- Exercise details:
The answer must consist of every line in the records below that contains the string "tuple".

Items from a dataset
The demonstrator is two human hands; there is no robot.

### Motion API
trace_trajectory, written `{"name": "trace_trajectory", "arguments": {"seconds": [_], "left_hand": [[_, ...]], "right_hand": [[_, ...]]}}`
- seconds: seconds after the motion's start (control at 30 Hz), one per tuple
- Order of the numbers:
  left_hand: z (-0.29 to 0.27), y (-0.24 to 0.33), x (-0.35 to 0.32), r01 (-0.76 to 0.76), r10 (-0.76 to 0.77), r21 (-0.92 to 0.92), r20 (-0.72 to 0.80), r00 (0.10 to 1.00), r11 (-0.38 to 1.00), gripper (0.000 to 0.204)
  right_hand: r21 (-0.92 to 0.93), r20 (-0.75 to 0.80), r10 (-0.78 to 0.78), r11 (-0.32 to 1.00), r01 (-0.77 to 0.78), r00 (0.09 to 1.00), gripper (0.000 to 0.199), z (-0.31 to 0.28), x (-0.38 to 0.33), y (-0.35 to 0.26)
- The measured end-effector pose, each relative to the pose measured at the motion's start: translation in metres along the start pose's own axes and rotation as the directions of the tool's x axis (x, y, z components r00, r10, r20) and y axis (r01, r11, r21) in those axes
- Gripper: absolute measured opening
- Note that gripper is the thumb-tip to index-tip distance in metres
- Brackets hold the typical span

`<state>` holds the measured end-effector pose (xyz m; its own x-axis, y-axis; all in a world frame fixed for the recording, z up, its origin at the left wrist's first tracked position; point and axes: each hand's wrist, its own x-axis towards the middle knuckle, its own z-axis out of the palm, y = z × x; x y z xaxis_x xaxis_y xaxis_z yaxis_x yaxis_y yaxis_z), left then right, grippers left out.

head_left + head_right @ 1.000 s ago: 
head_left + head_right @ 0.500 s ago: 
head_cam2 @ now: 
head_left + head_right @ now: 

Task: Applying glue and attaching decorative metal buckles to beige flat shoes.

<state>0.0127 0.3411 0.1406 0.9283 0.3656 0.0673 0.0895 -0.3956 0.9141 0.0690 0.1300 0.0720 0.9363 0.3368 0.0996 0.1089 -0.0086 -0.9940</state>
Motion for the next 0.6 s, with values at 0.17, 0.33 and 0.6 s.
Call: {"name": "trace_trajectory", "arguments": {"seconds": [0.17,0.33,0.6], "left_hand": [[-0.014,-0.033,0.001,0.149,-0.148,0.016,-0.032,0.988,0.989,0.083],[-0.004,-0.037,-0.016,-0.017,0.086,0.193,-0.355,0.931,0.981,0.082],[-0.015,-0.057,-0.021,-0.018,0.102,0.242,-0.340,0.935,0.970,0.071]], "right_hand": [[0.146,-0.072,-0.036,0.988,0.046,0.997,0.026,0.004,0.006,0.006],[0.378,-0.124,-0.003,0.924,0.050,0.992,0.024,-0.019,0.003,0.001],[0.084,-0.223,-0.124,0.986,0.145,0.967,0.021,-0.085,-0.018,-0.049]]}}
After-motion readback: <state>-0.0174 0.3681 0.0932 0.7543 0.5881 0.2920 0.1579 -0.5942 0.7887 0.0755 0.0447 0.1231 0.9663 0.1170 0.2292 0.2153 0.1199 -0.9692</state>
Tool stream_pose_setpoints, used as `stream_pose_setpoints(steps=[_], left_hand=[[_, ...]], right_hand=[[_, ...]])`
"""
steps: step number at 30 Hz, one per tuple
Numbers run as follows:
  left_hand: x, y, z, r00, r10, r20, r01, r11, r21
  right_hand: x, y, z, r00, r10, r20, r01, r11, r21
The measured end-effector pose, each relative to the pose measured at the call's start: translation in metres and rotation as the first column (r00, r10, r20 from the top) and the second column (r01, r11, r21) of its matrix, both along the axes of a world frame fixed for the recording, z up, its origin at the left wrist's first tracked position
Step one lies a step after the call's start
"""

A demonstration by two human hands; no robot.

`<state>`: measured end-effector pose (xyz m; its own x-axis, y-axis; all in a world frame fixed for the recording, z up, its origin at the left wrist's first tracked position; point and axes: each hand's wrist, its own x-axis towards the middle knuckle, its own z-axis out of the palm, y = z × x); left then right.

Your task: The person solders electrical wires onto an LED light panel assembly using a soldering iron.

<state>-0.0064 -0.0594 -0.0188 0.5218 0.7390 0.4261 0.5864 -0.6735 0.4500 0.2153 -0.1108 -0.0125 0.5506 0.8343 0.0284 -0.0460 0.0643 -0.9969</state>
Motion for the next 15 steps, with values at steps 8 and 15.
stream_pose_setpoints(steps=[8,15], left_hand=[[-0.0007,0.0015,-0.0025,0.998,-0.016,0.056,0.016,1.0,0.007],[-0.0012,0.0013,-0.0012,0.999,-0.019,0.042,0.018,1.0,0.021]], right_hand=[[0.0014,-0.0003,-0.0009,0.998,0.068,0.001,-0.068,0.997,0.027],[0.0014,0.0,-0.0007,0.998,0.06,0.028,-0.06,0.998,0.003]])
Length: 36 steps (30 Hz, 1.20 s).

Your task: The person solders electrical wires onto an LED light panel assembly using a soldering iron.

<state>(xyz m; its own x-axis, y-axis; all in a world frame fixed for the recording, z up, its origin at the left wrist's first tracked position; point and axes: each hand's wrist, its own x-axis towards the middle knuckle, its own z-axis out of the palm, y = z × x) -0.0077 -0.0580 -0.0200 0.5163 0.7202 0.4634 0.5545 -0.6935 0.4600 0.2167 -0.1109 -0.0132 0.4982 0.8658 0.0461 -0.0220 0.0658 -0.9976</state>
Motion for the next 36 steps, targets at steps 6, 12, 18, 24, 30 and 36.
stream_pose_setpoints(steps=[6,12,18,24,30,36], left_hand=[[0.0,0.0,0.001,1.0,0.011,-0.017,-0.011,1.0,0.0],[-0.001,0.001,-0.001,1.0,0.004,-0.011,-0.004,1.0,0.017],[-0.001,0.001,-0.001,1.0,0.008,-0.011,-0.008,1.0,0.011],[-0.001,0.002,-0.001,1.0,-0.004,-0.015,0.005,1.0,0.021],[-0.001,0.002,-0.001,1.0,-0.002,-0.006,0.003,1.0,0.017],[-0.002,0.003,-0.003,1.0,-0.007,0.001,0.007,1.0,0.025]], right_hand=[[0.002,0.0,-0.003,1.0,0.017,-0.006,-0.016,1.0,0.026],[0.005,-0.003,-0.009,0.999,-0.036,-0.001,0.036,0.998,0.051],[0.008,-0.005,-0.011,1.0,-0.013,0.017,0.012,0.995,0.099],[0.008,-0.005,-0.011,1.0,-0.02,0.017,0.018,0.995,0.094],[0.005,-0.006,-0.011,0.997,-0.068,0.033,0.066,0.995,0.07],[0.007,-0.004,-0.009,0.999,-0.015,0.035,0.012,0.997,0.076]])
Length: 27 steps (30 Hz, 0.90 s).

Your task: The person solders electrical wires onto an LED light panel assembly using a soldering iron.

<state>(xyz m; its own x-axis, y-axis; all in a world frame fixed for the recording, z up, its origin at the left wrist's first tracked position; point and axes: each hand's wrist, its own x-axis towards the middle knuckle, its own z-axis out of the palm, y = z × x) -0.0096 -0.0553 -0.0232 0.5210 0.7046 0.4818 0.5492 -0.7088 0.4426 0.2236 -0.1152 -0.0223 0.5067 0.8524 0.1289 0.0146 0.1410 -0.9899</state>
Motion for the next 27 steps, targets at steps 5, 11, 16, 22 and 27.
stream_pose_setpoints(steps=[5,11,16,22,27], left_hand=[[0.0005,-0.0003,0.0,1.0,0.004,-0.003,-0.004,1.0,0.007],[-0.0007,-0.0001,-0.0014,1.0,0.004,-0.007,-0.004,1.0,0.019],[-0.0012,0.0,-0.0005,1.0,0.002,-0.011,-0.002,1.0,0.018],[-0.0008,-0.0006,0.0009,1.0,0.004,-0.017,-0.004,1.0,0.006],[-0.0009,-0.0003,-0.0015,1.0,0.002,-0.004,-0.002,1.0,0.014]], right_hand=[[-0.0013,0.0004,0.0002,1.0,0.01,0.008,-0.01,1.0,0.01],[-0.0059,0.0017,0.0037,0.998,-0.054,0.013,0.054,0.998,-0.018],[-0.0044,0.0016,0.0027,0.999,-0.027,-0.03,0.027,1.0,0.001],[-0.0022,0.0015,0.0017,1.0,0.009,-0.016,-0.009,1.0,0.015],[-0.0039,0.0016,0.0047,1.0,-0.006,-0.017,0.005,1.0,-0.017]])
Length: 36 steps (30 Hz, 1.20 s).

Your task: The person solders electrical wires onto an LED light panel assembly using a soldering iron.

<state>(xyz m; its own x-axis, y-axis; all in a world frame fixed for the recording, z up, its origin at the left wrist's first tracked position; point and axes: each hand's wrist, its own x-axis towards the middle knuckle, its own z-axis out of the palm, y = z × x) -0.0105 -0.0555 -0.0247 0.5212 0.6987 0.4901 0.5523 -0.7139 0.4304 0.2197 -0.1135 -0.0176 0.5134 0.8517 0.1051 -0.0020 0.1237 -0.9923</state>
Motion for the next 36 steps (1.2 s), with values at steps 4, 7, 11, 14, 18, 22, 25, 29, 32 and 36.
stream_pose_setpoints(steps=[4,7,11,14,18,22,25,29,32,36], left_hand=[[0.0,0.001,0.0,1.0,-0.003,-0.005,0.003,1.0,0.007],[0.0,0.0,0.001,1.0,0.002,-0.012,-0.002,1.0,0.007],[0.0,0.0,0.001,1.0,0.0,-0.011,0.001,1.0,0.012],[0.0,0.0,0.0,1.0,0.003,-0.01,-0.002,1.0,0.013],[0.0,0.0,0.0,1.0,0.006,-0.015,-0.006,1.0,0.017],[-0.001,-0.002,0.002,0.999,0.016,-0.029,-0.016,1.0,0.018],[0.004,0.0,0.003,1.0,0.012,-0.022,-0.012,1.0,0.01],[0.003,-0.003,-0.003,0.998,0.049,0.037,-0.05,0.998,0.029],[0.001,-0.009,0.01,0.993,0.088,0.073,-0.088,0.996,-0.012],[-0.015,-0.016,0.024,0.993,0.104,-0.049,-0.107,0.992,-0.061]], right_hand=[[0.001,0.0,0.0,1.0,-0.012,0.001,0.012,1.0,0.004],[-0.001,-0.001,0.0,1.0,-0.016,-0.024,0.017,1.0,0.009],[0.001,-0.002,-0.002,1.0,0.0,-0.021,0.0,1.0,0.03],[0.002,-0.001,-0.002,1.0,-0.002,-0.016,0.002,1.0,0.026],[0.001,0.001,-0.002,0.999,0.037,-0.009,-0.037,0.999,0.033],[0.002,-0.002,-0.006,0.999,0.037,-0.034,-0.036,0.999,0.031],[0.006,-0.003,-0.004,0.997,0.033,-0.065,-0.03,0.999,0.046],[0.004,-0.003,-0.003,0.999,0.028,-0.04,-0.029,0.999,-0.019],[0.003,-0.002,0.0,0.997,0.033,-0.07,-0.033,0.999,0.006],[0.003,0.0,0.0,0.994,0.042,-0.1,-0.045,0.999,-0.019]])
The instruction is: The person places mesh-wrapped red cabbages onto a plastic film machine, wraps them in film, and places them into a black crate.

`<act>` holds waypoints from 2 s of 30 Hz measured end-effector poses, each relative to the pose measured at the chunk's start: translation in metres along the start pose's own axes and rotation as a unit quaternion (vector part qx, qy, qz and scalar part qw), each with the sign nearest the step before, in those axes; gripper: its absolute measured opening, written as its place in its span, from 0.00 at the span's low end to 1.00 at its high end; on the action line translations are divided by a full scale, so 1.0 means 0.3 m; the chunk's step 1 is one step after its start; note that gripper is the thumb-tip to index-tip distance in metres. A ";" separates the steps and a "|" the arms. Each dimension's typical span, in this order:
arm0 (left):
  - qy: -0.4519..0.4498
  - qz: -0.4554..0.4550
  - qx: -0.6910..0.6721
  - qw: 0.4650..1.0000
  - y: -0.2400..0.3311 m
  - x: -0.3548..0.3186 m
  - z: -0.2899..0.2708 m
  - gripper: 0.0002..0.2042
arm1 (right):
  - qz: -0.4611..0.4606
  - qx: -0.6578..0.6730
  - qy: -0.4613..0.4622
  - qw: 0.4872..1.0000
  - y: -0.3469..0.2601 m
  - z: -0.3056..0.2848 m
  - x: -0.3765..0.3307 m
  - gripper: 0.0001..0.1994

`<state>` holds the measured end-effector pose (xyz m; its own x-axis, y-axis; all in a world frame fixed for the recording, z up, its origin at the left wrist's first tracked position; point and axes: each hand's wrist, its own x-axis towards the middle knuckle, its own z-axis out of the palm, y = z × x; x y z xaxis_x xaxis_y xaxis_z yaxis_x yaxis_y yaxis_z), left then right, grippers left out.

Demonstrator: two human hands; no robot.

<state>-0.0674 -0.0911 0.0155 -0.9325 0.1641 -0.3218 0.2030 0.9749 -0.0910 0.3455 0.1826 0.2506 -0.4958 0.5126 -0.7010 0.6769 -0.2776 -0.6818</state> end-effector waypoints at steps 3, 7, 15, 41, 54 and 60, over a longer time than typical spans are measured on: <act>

- Exercise result:
- seconds: seconds after the motion's start (control at 30 Hz), one per tuple
steps: step number at 30 Hz, one per tuple

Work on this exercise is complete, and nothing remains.